### INPUT DATA
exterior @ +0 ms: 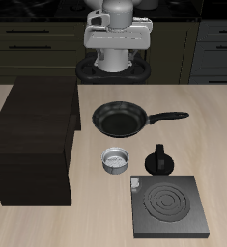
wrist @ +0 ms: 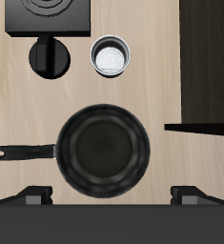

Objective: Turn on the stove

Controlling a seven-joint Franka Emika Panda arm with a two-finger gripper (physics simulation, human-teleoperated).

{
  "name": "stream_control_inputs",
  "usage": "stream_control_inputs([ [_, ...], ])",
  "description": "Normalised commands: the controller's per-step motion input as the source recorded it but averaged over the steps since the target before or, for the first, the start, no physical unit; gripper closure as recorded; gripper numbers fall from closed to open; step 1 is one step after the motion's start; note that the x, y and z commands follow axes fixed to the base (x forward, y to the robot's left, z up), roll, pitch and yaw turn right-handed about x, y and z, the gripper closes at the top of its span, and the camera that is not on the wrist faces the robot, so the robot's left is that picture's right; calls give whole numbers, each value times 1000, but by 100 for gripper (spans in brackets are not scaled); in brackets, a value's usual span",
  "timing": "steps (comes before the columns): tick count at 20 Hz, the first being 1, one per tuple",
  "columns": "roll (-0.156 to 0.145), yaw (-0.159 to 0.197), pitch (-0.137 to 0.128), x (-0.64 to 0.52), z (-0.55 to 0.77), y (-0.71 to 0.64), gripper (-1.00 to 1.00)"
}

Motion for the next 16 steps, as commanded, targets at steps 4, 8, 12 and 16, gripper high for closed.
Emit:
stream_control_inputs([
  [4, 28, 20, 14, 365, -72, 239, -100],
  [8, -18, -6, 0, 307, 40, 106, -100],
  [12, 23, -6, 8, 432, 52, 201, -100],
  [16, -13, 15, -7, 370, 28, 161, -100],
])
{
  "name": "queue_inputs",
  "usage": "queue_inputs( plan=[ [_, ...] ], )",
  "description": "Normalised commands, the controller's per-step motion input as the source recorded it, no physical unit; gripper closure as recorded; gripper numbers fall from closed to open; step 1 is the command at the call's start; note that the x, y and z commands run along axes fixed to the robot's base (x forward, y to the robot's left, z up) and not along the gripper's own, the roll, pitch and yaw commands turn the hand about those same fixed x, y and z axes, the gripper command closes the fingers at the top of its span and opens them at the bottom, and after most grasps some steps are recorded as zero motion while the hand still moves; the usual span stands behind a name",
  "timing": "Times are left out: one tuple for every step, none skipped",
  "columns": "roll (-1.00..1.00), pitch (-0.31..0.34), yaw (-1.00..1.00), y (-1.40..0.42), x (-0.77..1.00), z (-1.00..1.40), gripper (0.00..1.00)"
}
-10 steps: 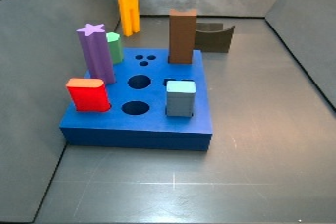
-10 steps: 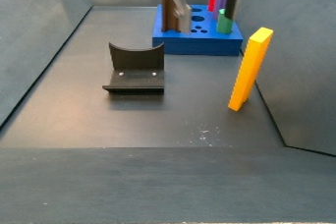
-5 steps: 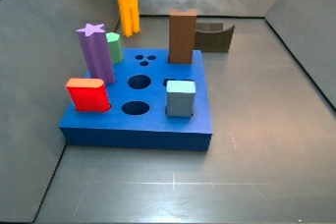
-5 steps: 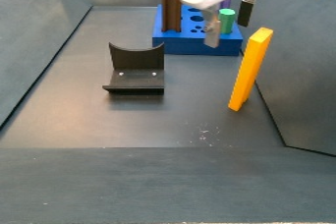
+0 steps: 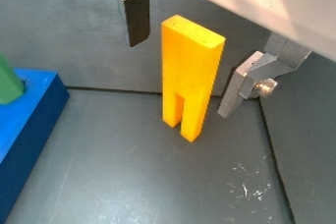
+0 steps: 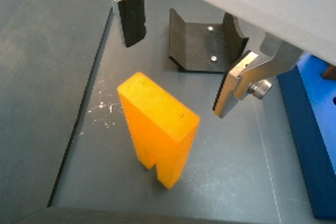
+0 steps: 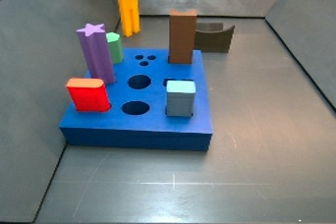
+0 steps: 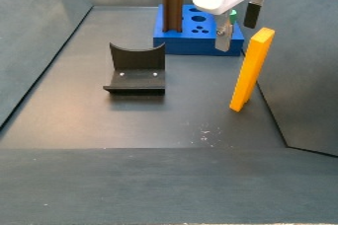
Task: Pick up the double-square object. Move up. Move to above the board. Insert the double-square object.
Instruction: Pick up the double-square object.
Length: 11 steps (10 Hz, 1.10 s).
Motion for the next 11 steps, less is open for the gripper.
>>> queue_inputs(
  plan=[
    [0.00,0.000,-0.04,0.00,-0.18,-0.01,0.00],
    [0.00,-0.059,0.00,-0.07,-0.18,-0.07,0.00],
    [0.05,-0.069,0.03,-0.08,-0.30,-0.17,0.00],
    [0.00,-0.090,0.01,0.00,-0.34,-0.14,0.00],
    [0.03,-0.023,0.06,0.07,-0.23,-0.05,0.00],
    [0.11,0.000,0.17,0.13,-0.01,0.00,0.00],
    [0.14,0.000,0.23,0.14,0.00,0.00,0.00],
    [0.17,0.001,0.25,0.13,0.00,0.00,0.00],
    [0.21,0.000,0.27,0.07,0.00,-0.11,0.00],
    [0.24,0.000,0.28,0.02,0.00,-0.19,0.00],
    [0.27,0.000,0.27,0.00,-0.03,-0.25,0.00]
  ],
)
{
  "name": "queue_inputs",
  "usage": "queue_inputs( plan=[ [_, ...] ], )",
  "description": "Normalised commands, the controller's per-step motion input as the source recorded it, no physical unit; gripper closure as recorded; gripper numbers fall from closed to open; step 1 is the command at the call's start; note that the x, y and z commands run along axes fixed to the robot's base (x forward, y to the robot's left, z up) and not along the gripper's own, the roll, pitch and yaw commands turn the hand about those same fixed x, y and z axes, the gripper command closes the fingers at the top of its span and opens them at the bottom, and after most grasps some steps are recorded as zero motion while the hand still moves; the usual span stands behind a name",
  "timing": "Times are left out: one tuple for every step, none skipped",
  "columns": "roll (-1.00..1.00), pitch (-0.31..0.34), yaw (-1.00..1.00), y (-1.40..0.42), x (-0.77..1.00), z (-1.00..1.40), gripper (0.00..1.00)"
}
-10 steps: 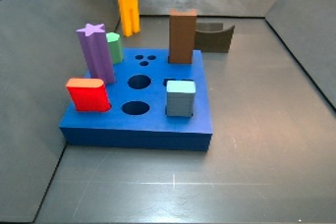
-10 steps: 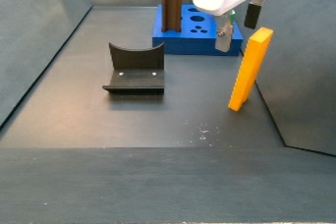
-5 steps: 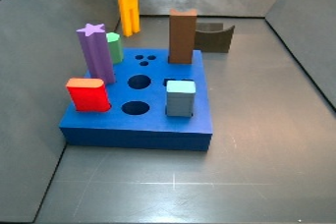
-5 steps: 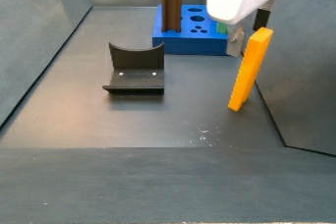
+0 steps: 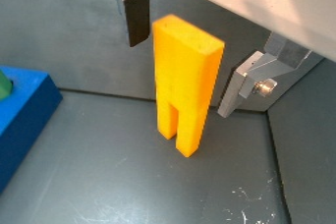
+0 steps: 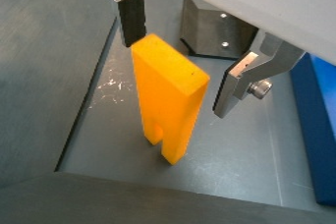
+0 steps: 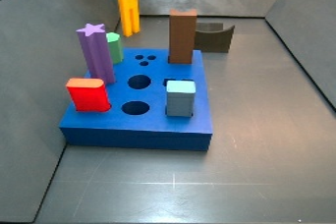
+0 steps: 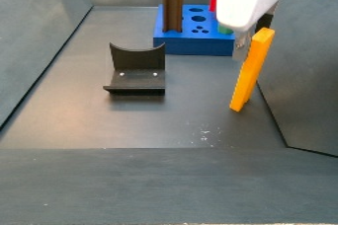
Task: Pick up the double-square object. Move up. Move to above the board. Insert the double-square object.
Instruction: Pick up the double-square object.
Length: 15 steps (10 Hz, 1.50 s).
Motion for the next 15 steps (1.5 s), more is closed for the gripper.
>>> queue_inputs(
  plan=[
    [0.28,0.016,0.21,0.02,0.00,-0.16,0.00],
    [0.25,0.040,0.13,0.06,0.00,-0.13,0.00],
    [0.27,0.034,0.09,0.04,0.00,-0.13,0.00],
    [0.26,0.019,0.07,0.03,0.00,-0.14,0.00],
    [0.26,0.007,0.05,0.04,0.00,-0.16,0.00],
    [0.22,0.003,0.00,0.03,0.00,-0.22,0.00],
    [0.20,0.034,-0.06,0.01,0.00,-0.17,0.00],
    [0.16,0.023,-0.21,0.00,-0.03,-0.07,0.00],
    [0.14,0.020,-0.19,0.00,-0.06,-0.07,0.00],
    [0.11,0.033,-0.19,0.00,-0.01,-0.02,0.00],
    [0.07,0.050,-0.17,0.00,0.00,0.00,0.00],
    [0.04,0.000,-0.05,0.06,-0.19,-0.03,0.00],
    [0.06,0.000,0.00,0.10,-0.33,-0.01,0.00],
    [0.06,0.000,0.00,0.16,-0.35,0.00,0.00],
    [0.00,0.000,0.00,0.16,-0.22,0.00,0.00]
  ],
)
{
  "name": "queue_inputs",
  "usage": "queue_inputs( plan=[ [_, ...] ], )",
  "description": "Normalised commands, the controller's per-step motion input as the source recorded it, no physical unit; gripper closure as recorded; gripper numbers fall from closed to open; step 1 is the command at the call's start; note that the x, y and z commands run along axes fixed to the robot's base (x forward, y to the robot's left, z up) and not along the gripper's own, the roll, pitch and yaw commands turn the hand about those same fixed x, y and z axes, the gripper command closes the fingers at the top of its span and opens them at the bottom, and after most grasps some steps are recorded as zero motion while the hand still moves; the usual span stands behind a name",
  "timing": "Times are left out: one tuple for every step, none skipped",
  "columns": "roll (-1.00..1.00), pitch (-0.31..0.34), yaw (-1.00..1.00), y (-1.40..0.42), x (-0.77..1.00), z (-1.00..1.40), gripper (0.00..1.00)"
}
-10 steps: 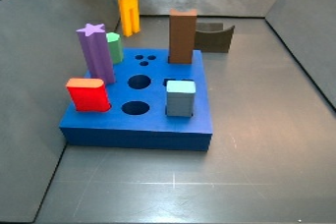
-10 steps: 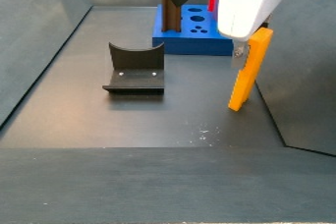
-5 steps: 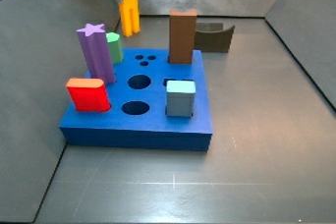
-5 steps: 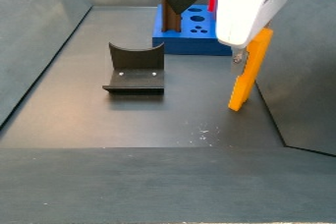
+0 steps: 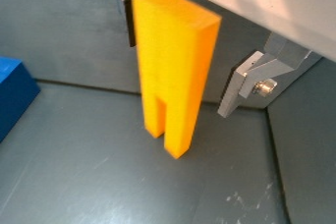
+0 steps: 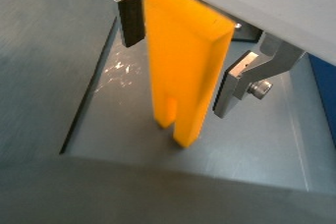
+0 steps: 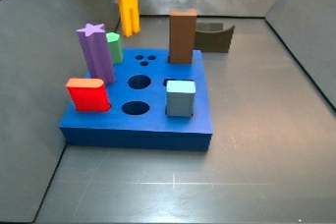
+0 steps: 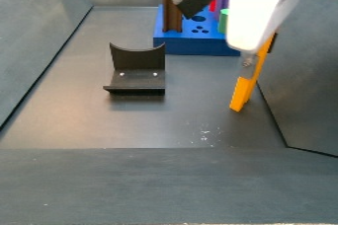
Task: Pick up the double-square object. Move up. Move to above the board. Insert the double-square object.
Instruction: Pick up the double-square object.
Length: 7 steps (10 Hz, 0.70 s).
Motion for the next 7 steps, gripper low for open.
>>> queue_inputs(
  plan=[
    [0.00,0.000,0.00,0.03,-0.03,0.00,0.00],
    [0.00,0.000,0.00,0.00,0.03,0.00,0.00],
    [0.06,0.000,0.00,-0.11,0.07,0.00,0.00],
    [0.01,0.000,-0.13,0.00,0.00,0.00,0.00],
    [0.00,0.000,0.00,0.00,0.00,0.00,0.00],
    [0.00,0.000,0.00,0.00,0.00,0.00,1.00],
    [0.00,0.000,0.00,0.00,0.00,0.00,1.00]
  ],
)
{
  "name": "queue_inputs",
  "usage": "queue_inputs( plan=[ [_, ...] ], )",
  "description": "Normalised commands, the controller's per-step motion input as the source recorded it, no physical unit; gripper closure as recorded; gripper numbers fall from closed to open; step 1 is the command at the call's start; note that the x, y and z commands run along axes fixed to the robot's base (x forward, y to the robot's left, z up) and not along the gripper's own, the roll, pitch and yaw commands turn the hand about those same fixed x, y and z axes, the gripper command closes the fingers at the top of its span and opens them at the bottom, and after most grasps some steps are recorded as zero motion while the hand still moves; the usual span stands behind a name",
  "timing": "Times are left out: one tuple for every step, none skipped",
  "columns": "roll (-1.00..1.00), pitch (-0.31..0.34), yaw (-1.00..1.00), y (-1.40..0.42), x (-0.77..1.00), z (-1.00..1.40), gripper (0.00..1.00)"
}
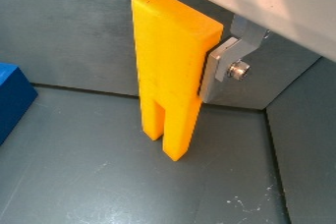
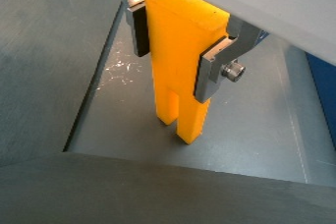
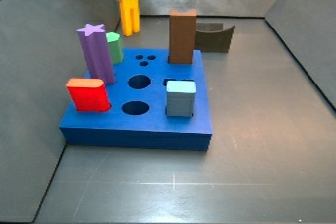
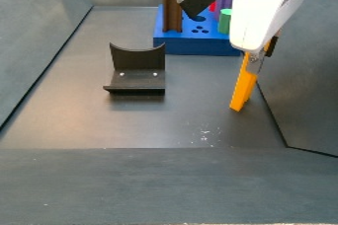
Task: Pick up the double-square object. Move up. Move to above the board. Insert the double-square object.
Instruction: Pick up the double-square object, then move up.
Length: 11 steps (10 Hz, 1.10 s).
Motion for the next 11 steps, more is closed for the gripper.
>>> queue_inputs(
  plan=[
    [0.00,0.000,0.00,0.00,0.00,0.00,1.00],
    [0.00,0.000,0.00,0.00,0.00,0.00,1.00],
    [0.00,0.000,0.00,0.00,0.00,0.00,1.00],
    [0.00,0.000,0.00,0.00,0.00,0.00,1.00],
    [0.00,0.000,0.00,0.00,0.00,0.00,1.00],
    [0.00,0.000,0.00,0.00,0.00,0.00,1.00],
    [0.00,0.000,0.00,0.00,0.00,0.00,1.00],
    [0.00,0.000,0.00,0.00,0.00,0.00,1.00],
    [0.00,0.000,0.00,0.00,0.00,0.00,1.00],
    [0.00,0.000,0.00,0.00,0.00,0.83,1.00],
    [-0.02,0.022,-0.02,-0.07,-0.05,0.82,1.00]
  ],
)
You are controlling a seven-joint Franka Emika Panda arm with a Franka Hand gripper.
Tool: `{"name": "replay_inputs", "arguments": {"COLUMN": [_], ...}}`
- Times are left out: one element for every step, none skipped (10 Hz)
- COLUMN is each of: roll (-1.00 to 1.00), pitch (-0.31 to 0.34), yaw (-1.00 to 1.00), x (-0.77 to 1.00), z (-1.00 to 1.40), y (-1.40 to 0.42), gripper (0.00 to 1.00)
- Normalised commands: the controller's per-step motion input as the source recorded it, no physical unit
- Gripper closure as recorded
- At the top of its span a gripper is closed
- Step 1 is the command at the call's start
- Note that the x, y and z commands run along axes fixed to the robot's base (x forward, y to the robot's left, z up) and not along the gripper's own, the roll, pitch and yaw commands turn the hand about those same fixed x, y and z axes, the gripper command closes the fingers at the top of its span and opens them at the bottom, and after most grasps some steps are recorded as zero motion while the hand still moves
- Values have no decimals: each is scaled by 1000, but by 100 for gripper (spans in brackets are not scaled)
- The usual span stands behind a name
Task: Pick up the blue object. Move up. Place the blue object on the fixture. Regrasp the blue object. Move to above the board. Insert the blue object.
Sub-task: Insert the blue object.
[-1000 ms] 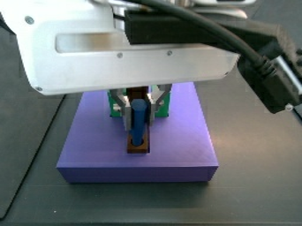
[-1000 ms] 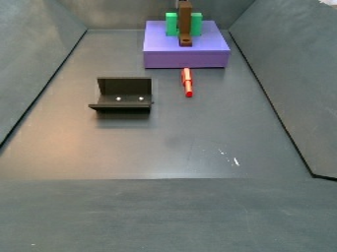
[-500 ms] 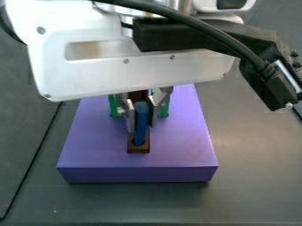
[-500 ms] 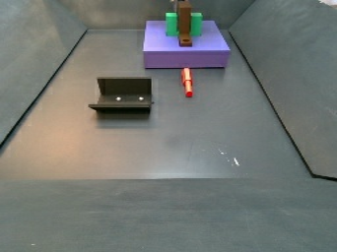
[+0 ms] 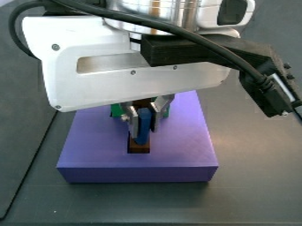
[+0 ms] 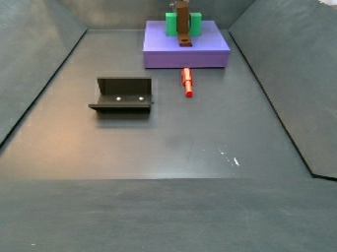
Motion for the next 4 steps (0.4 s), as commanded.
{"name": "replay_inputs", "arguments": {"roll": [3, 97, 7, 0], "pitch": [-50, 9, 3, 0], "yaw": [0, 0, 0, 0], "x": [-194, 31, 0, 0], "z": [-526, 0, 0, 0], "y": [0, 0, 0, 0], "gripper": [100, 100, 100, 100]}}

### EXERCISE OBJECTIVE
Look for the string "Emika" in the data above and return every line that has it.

### RESPONSE TO THE TASK
Controlling a seven-joint Franka Emika Panda arm with a two-finger gripper (physics simulation, human-teleoperated).
You are controlling a seven-joint Franka Emika Panda arm with a Franka Hand gripper.

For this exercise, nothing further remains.